**Activity:**
Repeat the listing exactly. Do not carry over any pictures.

**Entries provided:**
⟨

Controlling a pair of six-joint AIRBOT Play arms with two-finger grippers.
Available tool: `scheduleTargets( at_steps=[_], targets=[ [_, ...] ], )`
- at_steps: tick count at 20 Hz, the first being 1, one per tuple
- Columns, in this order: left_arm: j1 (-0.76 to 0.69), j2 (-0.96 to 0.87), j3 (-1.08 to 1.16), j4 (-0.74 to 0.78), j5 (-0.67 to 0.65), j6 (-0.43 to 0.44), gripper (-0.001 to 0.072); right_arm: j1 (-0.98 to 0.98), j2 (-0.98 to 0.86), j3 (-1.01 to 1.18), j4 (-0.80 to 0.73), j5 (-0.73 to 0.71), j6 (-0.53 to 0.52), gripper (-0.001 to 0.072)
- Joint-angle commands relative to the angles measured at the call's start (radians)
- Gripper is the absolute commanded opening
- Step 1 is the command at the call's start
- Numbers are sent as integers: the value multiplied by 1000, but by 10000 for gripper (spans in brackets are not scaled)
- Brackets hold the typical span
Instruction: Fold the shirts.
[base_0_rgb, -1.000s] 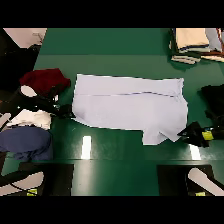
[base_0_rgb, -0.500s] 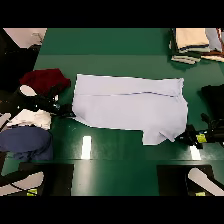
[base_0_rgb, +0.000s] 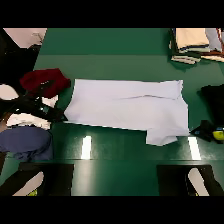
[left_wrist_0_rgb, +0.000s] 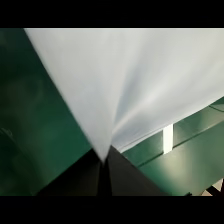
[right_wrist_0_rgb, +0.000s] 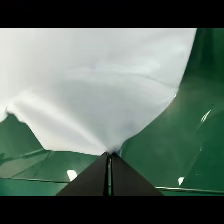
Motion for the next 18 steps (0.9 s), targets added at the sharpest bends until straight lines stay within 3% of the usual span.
scheduleTargets(
  at_steps=[1, 3, 7, 9, 13, 18],
  targets=[
    [0, 142, 6, 11, -135, -60, 29, 56, 81, 151, -51, 42, 52, 17],
    [0, 140, 40, 6, -125, -60, 29, 162, 45, 240, -53, 10, 54, 16],
    [0, 113, 66, 20, 111, -41, 30, 389, -164, 414, -73, -136, 63, 16],
    [0, 40, 81, 27, 167, -41, 30, 460, -308, 514, -137, -174, 89, 16],
    [0, -179, 149, 25, 317, -51, 30, 494, -553, 709, -151, -192, 89, 16],
    [0, -446, 307, 5, 351, -50, 31, 494, -763, 892, -146, -200, 89, 18]
  ],
)
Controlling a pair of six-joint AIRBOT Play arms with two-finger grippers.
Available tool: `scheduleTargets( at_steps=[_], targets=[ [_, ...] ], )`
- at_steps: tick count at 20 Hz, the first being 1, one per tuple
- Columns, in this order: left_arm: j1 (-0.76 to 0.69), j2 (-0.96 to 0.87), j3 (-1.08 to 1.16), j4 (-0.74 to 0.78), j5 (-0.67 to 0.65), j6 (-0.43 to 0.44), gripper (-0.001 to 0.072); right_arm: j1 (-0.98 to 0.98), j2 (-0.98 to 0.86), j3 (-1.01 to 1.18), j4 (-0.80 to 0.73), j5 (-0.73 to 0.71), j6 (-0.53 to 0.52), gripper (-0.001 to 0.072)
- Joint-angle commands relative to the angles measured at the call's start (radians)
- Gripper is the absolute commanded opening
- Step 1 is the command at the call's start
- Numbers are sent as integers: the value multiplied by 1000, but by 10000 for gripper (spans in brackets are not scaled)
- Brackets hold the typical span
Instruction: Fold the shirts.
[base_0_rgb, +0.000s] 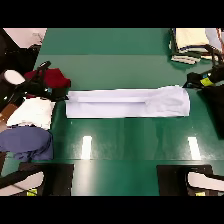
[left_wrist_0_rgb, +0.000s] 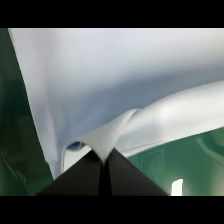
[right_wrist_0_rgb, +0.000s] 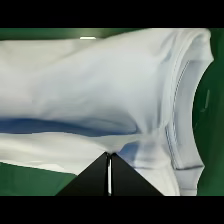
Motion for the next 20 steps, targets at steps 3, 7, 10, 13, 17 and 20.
scheduleTargets(
  at_steps=[3, 7, 10, 13, 17, 20],
  targets=[
    [0, -207, 135, -50, 81, -10, 45, 4, -220, 179, 68, -15, 3, 19],
    [3, -203, 166, -68, 105, -63, 616, -49, -313, 278, 279, -71, -7, 507],
    [0, -196, 227, -69, -31, -53, 593, -122, -316, 323, 290, 68, -81, 506],
    [-2, -196, 235, -80, -96, -53, 461, -206, -312, 311, 278, 229, -136, 506],
    [-42, -196, 235, -85, -105, -37, 40, -317, -312, 178, 282, 247, -165, 557],
    [-113, -196, 235, -84, -90, -37, 40, -352, -314, 51, 283, 171, -254, 716]
  ],
)
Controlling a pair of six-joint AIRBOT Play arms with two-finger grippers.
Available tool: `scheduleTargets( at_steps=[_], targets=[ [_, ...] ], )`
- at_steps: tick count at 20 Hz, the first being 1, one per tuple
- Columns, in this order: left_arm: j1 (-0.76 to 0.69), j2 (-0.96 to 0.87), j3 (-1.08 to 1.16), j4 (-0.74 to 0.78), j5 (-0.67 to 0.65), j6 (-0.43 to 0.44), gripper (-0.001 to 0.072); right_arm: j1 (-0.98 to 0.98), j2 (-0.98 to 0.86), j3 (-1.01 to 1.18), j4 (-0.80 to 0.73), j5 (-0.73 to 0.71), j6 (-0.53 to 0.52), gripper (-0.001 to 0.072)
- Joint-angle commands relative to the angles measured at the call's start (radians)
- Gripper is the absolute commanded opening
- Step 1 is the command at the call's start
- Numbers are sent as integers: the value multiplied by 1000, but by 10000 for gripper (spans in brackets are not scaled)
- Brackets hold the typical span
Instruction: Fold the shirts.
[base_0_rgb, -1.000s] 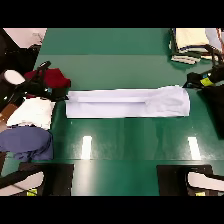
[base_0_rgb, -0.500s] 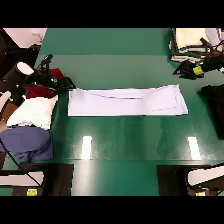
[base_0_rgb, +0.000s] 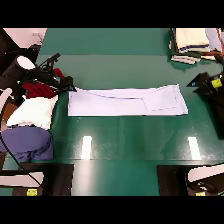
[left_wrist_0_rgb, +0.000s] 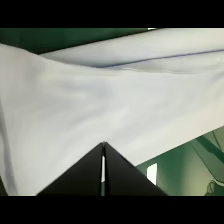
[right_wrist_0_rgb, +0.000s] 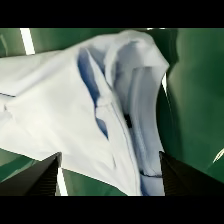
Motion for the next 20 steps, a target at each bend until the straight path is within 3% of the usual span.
scheduleTargets(
  at_steps=[1, 6, 13, 15, 16, 18, 19, 20],
  targets=[
    [-71, -1, 2, -2, 12, 4, 40, -44, -2, -132, 7, -62, -114, 716],
    [-135, -1, 2, -2, 57, -10, 39, -34, -61, -197, 61, -86, -228, 715],
    [-138, -1, 2, -2, 56, -41, 39, 15, -142, -193, 153, -68, -264, 706],
    [-138, -1, 2, -2, 55, -42, 31, 39, -142, -193, 152, -72, -300, 615],
    [-138, -1, 2, -2, 54, -43, 31, 49, -142, -193, 152, -81, -301, 504],
    [-138, -1, 2, -2, 54, -70, 30, 53, -142, -193, 154, -85, -305, 137],
    [-143, -1, 2, -3, 56, -77, 30, 52, -141, -193, 154, -81, -305, 20],
    [-152, -2, 2, -5, 56, -77, 30, 52, -137, -193, 156, -68, -306, 19]
  ],
)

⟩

**Output:**
Controlling a pair of six-joint AIRBOT Play arms with two-finger grippers.
Available tool: `scheduleTargets( at_steps=[_], targets=[ [_, ...] ], )`
- at_steps: tick count at 20 Hz, the first being 1, one per tuple
- Columns, in this order: left_arm: j1 (-0.76 to 0.69), j2 (-0.96 to 0.87), j3 (-1.08 to 1.16), j4 (-0.74 to 0.78), j5 (-0.67 to 0.65), j6 (-0.43 to 0.44), gripper (-0.001 to 0.072); right_arm: j1 (-0.98 to 0.98), j2 (-0.98 to 0.86), j3 (-1.01 to 1.18), j4 (-0.80 to 0.73), j5 (-0.73 to 0.71), j6 (-0.53 to 0.52), gripper (-0.001 to 0.072)
- Joint-angle commands relative to the angles measured at the call's start (radians)
- Gripper is the absolute commanded opening
- Step 1 is the command at the call's start
- Numbers are sent as integers: the value multiplied by 1000, but by 10000 for gripper (spans in brackets are not scaled)
- Brackets hold the typical span
Instruction: Fold the shirts.
[base_0_rgb, -1.000s] 
[base_0_rgb, -0.500s] 
[base_0_rgb, +0.000s] 
[left_wrist_0_rgb, +0.000s] 
[right_wrist_0_rgb, +0.000s] 
Motion for the next 18 steps (0.9 s), targets added at the sharpest bends until straight lines stay within 3% of the usual span.
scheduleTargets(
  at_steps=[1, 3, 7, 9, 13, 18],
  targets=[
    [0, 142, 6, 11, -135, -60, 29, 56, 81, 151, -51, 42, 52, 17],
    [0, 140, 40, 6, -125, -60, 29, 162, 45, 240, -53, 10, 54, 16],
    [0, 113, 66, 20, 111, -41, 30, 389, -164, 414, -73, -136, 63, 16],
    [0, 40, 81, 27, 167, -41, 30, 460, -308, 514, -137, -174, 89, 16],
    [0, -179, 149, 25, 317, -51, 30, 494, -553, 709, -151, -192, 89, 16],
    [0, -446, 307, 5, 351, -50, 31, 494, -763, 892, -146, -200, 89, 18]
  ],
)
Controlling a pair of six-joint AIRBOT Play arms with two-finger grippers.
Available tool: `scheduleTargets( at_steps=[_], targets=[ [_, ...] ], )`
- at_steps: tick count at 20 Hz, the first being 1, one per tuple
- Columns, in this order: left_arm: j1 (-0.76 to 0.69), j2 (-0.96 to 0.87), j3 (-1.08 to 1.16), j4 (-0.74 to 0.78), j5 (-0.67 to 0.65), j6 (-0.43 to 0.44), gripper (-0.001 to 0.072); right_arm: j1 (-0.98 to 0.98), j2 (-0.98 to 0.86), j3 (-1.01 to 1.18), j4 (-0.80 to 0.73), j5 (-0.73 to 0.71), j6 (-0.53 to 0.52), gripper (-0.001 to 0.072)
- Joint-angle commands relative to the angles measured at the call's start (radians)
- Gripper is the absolute commanded opening
- Step 1 is the command at the call's start
- Numbers are sent as integers: the value multiplied by 1000, but by 10000 for gripper (spans in brackets are not scaled)
- Brackets hold the typical span
Instruction: Fold the shirts.
[base_0_rgb, +0.000s] 
[left_wrist_0_rgb, +0.000s] 
[right_wrist_0_rgb, +0.000s] 
Motion for the next 20 steps, targets at steps 3, 7, 10, 13, 17 and 20.
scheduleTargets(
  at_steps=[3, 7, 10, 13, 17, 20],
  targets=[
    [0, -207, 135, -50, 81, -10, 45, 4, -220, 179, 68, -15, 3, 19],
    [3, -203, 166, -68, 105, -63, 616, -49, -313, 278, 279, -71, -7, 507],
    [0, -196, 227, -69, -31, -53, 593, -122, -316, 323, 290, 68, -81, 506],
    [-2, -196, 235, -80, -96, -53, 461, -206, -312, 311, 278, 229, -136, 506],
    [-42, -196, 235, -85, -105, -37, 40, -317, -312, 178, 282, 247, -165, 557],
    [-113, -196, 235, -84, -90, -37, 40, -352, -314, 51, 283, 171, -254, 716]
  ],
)
Controlling a pair of six-joint AIRBOT Play arms with two-finger grippers.
Available tool: `scheduleTargets( at_steps=[_], targets=[ [_, ...] ], )`
- at_steps: tick count at 20 Hz, the first being 1, one per tuple
- Columns, in this order: left_arm: j1 (-0.76 to 0.69), j2 (-0.96 to 0.87), j3 (-1.08 to 1.16), j4 (-0.74 to 0.78), j5 (-0.67 to 0.65), j6 (-0.43 to 0.44), gripper (-0.001 to 0.072); right_arm: j1 (-0.98 to 0.98), j2 (-0.98 to 0.86), j3 (-1.01 to 1.18), j4 (-0.80 to 0.73), j5 (-0.73 to 0.71), j6 (-0.53 to 0.52), gripper (-0.001 to 0.072)
- Joint-angle commands relative to the angles measured at the call's start (radians)
- Gripper is the absolute commanded opening
- Step 1 is the command at the call's start
- Numbers are sent as integers: the value multiplied by 1000, but by 10000 for gripper (spans in brackets are not scaled)
- Brackets hold the typical span
Instruction: Fold the shirts.
[base_0_rgb, -1.000s] 
[base_0_rgb, -0.500s] 
[base_0_rgb, +0.000s] 
[left_wrist_0_rgb, +0.000s] 
[right_wrist_0_rgb, +0.000s] 
Motion for the next 20 steps, a target at each bend until the straight path is within 3% of the usual span.
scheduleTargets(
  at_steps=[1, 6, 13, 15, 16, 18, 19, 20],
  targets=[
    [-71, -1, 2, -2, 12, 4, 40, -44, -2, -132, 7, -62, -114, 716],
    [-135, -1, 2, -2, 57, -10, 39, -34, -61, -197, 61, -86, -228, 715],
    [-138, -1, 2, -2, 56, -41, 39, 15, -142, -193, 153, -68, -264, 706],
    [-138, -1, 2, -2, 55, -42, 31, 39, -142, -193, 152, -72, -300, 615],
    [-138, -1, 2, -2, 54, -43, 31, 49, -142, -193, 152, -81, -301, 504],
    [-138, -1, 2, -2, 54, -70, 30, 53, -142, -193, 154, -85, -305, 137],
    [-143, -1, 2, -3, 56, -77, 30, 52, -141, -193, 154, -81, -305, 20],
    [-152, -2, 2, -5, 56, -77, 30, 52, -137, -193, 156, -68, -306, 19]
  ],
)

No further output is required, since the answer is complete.